Methods: Thirty-six consecutive asymptomatic patients (mean age, 42 years) belonging to HNPCC families and receiving genetic counseling were enrolled in this prospective study. Colonoscopy was performed in 2 steps. Conventional colonoscopy was performed first, followed by a second colonoscopy with chromoendoscopy with indigo carmine (.4%) dye sprayed onto the entire proximal colon.
Results: Conventional colonoscopy identified 25 lesions (mean size, 4 +/- 3 mm) in 13 patients. Seven lesions, detected in 5 patients, were adenomas, 3 of which were located in the proximal colon. Chromoendoscopy identified additional 45 lesions (mean size, 3 +/- 1 mm) in 20 patients; most of these lesions were flat and hyperplastic. Eleven additional adenomas were detected in the proximal colon of 8 patients, and 8 of these 11 lesions were flat.
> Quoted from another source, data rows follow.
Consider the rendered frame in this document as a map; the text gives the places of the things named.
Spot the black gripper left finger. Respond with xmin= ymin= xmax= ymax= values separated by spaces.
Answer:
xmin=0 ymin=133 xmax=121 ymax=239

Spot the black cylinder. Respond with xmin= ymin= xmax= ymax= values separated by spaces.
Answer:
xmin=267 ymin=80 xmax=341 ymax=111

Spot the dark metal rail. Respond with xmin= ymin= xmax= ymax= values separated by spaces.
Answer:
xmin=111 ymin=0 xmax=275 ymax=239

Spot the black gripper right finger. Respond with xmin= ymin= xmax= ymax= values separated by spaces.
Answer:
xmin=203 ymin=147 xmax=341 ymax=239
The use of chromoendoscopy significantly increased the detection rate of adenomas in the proximal colon, from 3 of 33 patients to 10 of 33 patients (P = .045).
Conclusion: Relative to conventional colonoscopy, high-resolution colonoscopy with chromoendoscopy markedly improves the detection of adenomas in patients with HNPCC syndrome and might help to prevent colorectal carcinoma in these patients with a very high risk of colorectal cancer.